France 1987 : la sélection

Après le Grand Chelem remporté de belle façon pendant l’hiver 1987, on connait l’ossature du XV de France et on peut aisément parier sur le groupe victorieux pour composer l’équipe type pour la coupe du monde. S’il doit y avoir des surprises, elles ne pourront se produire qu’au niveau du groupe.
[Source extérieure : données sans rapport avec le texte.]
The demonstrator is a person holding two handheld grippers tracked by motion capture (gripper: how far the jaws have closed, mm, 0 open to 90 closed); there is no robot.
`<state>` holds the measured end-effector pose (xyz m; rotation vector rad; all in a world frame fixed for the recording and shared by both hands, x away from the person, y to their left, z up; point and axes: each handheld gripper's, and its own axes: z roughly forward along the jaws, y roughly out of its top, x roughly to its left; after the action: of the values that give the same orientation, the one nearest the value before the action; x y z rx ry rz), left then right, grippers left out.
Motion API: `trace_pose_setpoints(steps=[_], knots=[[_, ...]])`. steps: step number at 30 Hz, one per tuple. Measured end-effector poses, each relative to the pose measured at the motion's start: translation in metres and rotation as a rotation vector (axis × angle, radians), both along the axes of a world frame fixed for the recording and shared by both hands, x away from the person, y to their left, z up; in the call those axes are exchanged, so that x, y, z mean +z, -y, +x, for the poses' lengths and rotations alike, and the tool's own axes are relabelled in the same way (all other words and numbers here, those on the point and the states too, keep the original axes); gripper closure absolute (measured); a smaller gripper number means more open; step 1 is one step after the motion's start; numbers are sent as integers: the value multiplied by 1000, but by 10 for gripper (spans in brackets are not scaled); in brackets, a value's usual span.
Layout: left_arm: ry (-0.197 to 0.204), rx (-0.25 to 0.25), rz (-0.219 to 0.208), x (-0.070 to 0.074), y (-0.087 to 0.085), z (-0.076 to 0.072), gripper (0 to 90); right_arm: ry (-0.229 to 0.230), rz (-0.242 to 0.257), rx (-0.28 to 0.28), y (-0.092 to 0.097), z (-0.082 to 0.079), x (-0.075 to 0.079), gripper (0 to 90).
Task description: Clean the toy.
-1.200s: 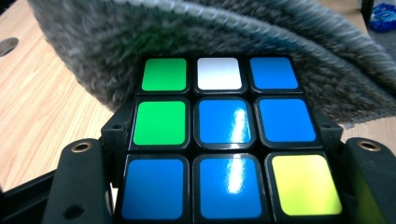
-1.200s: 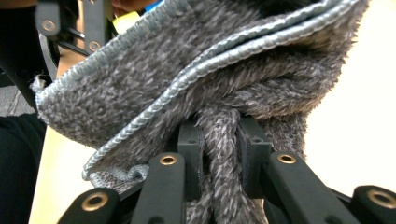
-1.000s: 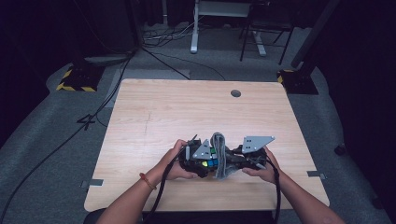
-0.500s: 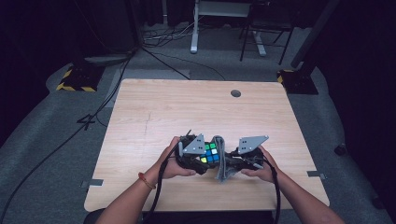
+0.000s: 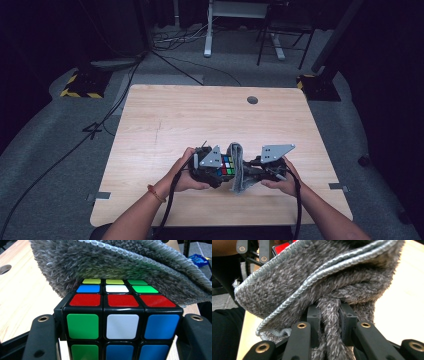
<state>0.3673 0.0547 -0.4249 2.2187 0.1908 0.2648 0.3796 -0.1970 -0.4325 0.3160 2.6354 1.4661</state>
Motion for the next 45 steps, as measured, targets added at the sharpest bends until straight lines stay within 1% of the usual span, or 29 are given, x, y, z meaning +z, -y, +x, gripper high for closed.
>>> trace_pose_setpoints(steps=[3, 6, 8, 9, 11, 12, 13, 14, 16, 18, 21, 22, 25, 26, 27, 28, 29, 30, 32, 33, 34, 35, 36, 37, 39, 42, 44, 45], knots=[[7, 5, -2, 1, 1, 0, 330, 9, 5, -13, 1, 0, 3, 748], [9, 8, -9, 1, 1, -1, 331, 25, -9, -22, 0, -2, 4, 747], [-3, -10, -45, 4, 0, -2, 332, 15, -6, -19, -1, -1, 2, 747], [4, -15, -51, 5, 1, -3, 332, 2, -11, -15, -2, 0, -1, 747], [20, -12, -52, 8, 2, -5, 332, -15, -45, 0, -7, 1, -9, 747], [18, -14, -54, 9, 2, -5, 332, -32, -55, 13, -11, 1, -13, 747], [25, -16, -44, 9, 3, -5, 332, -46, -55, 36, -14, 0, -17, 747], [32, -17, -33, 8, 2, -4, 332, -44, -63, 45, -16, -1, -18, 747], [22, -21, -33, 7, 0, -3, 332, -37, -71, 52, -16, -3, -16, 747], [23, -8, -11, 5, -1, -2, 331, -37, -49, 46, -13, -2, -13, 747], [11, -8, -20, 3, -1, -1, 331, -27, -3, 24, -3, 0, -3, 747], [11, -6, -15, 3, -1, -1, 331, -22, 14, 14, 0, 0, -1, 747], [14, -4, -19, 3, 1, -2, 332, -13, 20, -2, 2, 1, 1, 747], [15, -8, -27, 3, 2, -3, 332, -12, 17, -9, 1, 1, 0, 747], [-1, -30, -61, 5, 1, -3, 332, -16, 15, -12, 0, 2, -2, 747], [-5, -42, -79, 6, 2, -4, 332, -35, 5, -3, -3, 3, -7, 747], [9, -40, -71, 9, 3, -6, 332, -43, -14, 6, -7, 2, -12, 747], [30, -32, -49, 9, 5, -7, 332, -43, -37, 20, -11, 1, -16, 747], [35, -33, -24, 8, 6, -6, 332, -42, -64, 39, -17, -2, -19, 747], [37, -26, -20, 6, 5, -5, 332, -40, -74, 40, -18, -2, -20, 747], [42, -12, -6, 4, 4, -4, 332, -39, -77, 38, -17, -2, -20, 747], [39, -3, -1, 3, 3, -4, 332, -34, -77, 34, -16, -2, -18, 746], [31, 3, -3, 3, 1, -3, 332, -31, -65, 32, -13, -2, -16, 746], [29, 1, -11, 2, 1, -2, 332, -25, -40, 27, -8, -2, -12, 745], [27, 4, 1, 1, 1, -1, 332, -13, -11, 10, -2, -1, -5, 745], [15, 6, 16, -2, 1, 1, 331, 0, 8, -12, 2, 0, -1, 745], [-21, 6, 19, -6, 1, 4, 331, 7, 15, -22, 4, 1, 1, 745], [-32, 0, 25, -9, 2, 5, 331, 10, 27, -26, 6, 1, 2, 744]])
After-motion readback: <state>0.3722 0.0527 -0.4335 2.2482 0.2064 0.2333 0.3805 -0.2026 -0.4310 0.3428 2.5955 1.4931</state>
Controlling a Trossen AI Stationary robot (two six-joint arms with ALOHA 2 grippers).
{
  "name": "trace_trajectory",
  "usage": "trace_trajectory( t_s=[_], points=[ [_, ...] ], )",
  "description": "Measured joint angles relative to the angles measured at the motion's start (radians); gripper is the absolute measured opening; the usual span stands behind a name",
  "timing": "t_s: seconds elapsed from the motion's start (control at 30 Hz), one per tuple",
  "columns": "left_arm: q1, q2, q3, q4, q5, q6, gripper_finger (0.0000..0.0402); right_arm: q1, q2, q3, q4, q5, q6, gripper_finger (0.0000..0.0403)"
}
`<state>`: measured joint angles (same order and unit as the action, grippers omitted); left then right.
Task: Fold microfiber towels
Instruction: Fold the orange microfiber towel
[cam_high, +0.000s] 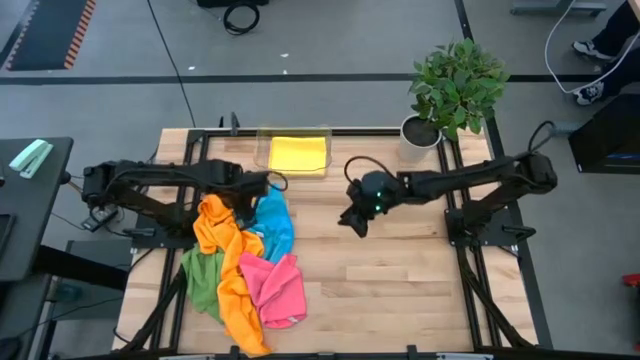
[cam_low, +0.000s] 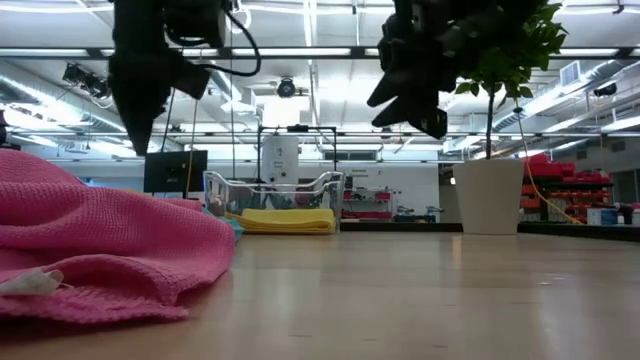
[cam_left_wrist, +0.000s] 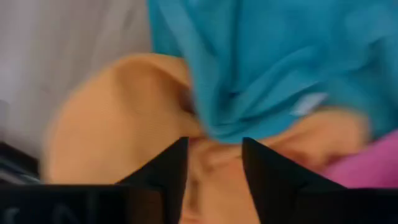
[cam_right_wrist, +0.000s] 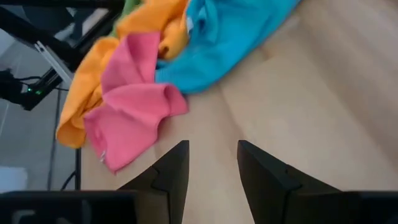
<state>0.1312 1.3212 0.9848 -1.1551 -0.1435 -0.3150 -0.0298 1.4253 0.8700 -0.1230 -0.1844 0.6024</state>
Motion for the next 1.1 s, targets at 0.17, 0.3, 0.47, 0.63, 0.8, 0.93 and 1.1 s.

Le 22 avril, c’est Yves Noé qui communique le groupe de 26 joueurs retenus par Jacques Fouroux. On note d’abord la faible présence des joueurs toulousains, parait-il mal vus du côté de la FFR. Trois autres joueurs n’y figurent pas, pour des raisons qui n’ont pas forcément de rapport avec le sportif. Il s’agit de Gallion, d’Orso et de Cordorniou.

« Fouroux m’a eu comme il aura Charvet »

L’erreur d’Orso aura été de ne pas rester Niçois comme Albert Ferrasse le lui avait demandé. Quant à Codorniou, on le sait brouillé avec Fouroux et son absence déçoit les puristes mais ne surprend guère. Elle va néanmoins permettre aux deux hommes de se livrer une passe d’armes dans la presse avant le départ pour l’hémisphère sud. Dans L’Equipe Magazine, Codorniou déclare ainsi : « Fouroux m’a eu comme il aura Charvet ».

Côté présents, on enregistre deux demi-surprises et une véritable surprise. Les deux premières concernent Joinel et Estève, des joueurs que l’on disait sur le déclin. Par ailleurs, on s’attendait à ce que Fouroux convoque Portolan, Marocco, Chabowski, Serrière, Cecillon ou Janik et c’est finalement Jean-Louis Tolot qui sort du chapeau.

« Tolot ne représente pas l’avenir et d’autres méritaient plus que lui ce fauteuil. Reste qu’il est d’Agen et ça ne s’invente pas… »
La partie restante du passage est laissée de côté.